University of Rochester undergraduate Scott Barenfeld '12 has recently been named a 2011 Barry M. Goldwater Scholar. Barenfeld is among the 275 recipients selected from a national pool of more than 1,100 candidates. Rising senior Mark Levin also received an honorable mention. Barenfeld is the 22nd Rochester student to be named a Goldwater Scholar since 2002, while Levin is the fifth student to receive an honorable mention.

Barenfeld, of Monroe, N.Y., is a rising senior working toward a bachelor of science degree in physics and astronomy and a minor in mathematics. His interest in astrophysics stems from high school, where physics was his favorite course of study. At Rochester, his interests have translated into work in Professor Eric Mamajek's research group. As a research assistant, he has spent the last academic year working with Professor Mamajek's postdoctoral student, Eric Bubar, studying the effects of supernovae on the composition of the next generation of stars. In summer 2010, Barenfeld participated in a research internship at the Arecibo Observatory in Arecibo, Puerto Rico, where he wrote computer code to help analyze data from the GALFACTS sky survey.

The idea of understanding how the world and universe work is what attracted him to the study of astronomy. "I really enjoy the process of conducting research," says Barenfeld. "It's exciting to be able to identify characteristics of stars—these objects that are so far away."

Outside of the laboratory, Barenfeld is an active member of the University community. A recipient of the University's Wilder Trustee Scholarship, he is a member of Sigma Pi Sigma, the Society of Physics Students, and the Society of Undergraduate Math Students. He has participated in community service projects through Rochester's M.K. Gandhi Institute for Nonviolence and plays the trombone in the University Pep Band. After graduation, he plans to pursue a doctoral degree in astrophysics.

Levin, of Cleveland, Ohio, will graduate next year with a bachelor of science degree in chemistry and a minor in mathematics. He spent the summer 2010 participating in the German Academic Exchange Service-Research Internships in Science & Engineering Scholarship (DAAD-RISE) program. While in Germany, he worked in an organic chemistry laboratory at the Technical Institute of Braunschweig. In spring 2011, Levin was named an Amgen Scholar, which will help fund a summer research experience with the Toste Group at the University of California at Berkeley.

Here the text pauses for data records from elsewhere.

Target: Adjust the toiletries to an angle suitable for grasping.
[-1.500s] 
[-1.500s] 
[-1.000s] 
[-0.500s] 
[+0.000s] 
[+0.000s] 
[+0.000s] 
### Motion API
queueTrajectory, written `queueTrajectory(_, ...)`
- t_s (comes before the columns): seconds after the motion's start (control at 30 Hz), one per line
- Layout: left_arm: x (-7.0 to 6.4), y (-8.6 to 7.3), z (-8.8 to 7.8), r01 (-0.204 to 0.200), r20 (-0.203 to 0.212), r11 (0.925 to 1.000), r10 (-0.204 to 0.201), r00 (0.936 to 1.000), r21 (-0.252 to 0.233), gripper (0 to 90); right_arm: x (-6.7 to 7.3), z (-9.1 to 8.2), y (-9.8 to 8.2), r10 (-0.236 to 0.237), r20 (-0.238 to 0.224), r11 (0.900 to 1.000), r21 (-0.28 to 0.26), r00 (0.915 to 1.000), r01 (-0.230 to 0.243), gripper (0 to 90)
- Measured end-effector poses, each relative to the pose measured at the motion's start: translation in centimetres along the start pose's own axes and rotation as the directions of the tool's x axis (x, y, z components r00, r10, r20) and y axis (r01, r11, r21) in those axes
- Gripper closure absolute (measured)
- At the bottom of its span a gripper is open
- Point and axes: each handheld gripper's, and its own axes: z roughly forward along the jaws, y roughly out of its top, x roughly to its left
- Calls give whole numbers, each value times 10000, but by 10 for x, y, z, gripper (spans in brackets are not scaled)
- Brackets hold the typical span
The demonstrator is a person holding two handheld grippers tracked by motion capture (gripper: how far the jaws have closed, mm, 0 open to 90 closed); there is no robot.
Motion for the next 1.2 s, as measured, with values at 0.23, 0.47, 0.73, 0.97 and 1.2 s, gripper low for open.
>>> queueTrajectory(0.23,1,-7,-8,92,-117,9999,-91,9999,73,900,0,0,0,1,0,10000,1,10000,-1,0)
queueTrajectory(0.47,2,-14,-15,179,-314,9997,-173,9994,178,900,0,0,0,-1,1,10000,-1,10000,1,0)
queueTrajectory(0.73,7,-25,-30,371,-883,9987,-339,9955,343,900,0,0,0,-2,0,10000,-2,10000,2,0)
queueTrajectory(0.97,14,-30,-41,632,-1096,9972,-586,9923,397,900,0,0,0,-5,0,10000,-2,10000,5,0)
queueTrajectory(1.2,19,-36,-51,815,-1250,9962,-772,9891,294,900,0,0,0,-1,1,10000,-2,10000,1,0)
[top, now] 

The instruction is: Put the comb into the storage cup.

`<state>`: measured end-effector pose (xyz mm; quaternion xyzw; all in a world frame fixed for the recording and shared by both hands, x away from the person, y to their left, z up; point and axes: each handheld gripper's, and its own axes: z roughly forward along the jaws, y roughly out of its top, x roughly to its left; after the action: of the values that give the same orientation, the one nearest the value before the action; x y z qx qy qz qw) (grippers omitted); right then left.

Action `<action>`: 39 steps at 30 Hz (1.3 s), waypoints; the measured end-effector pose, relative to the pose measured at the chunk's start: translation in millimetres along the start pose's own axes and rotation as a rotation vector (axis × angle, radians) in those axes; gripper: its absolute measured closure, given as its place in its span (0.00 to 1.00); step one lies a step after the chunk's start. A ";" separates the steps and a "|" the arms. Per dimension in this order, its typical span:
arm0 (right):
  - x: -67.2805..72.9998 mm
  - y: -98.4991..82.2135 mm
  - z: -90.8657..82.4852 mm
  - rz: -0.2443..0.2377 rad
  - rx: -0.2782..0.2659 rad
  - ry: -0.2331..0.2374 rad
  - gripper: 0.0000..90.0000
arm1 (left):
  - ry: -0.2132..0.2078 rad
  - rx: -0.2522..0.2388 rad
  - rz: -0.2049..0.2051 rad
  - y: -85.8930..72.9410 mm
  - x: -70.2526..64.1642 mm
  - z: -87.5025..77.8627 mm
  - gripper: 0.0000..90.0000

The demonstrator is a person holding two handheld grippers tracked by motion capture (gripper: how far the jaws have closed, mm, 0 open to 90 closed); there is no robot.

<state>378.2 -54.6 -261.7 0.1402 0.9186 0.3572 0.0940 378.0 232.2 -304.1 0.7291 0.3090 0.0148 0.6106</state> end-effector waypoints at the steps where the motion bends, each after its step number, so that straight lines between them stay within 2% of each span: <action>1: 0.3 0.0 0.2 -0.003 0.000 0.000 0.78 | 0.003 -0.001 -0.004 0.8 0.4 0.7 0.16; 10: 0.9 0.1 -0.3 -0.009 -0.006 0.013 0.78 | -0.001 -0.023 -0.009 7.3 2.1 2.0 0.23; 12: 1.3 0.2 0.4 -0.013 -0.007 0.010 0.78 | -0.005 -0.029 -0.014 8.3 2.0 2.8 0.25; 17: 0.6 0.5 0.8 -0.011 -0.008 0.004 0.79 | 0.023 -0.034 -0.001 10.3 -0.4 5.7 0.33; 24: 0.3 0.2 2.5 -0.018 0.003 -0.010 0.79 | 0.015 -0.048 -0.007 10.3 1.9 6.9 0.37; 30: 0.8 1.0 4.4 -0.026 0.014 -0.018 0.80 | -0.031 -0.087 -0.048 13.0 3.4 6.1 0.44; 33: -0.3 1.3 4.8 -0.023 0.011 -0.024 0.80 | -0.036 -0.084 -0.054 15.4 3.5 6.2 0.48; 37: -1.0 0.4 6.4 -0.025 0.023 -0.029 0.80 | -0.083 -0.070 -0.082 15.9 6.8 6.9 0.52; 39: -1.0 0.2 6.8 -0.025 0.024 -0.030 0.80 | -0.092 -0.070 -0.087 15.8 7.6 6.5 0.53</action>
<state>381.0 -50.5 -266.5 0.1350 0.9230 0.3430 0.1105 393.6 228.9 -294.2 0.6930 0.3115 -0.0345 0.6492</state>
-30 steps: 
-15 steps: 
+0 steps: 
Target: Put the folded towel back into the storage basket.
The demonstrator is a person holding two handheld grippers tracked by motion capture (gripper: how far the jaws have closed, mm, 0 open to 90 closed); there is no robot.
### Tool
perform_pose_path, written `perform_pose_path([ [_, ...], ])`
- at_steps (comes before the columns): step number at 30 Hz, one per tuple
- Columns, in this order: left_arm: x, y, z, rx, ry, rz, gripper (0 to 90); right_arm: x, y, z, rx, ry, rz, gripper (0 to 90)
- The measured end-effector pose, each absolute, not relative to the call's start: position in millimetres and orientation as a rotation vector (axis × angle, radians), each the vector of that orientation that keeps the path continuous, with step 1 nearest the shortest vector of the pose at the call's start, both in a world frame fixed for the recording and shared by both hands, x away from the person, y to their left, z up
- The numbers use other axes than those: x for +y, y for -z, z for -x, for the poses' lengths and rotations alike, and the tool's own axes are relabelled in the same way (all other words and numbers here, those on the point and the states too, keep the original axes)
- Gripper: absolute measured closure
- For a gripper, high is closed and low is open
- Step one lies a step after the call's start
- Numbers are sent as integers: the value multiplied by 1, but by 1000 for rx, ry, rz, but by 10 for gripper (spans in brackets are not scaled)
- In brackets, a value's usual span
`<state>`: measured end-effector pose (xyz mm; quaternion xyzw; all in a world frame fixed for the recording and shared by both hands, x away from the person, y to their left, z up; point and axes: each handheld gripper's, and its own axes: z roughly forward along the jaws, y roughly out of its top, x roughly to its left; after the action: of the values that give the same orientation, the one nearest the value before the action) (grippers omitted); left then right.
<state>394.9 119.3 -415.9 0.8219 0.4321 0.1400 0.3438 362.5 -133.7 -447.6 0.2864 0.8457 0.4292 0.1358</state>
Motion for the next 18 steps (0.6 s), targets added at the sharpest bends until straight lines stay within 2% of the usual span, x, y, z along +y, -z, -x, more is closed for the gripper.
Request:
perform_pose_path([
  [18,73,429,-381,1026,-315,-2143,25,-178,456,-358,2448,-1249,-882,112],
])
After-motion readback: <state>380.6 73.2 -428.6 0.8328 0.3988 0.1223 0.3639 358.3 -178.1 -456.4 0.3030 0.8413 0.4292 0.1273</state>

An ambassador for Rochester, Levin works as a meridian in the University's Office of Admissions, leading campus tours for prospective students. He also is a member of the Undergraduate Chemistry Council and serves as a resident advisor for the Office of Residential Life and Housing Services. Levin plans to earn an advanced degree in chemistry after graduation.

The Goldwater Scholarship, which is endowed by the U.S. Congress in honor of the late Sen. Barry M. Goldwater, is a competitive fellowship for undergraduate students in science, math, and engineering. The scholarship is worth up to $7,500. Each year, 10 to 20 sophomores and juniors compete for the four University nominations to the national competition. Applicants must rank in the top quartile of their class while demonstrating outstanding research skills, potential for advanced study in their fields, and a strong commitment to pursue research-oriented careers.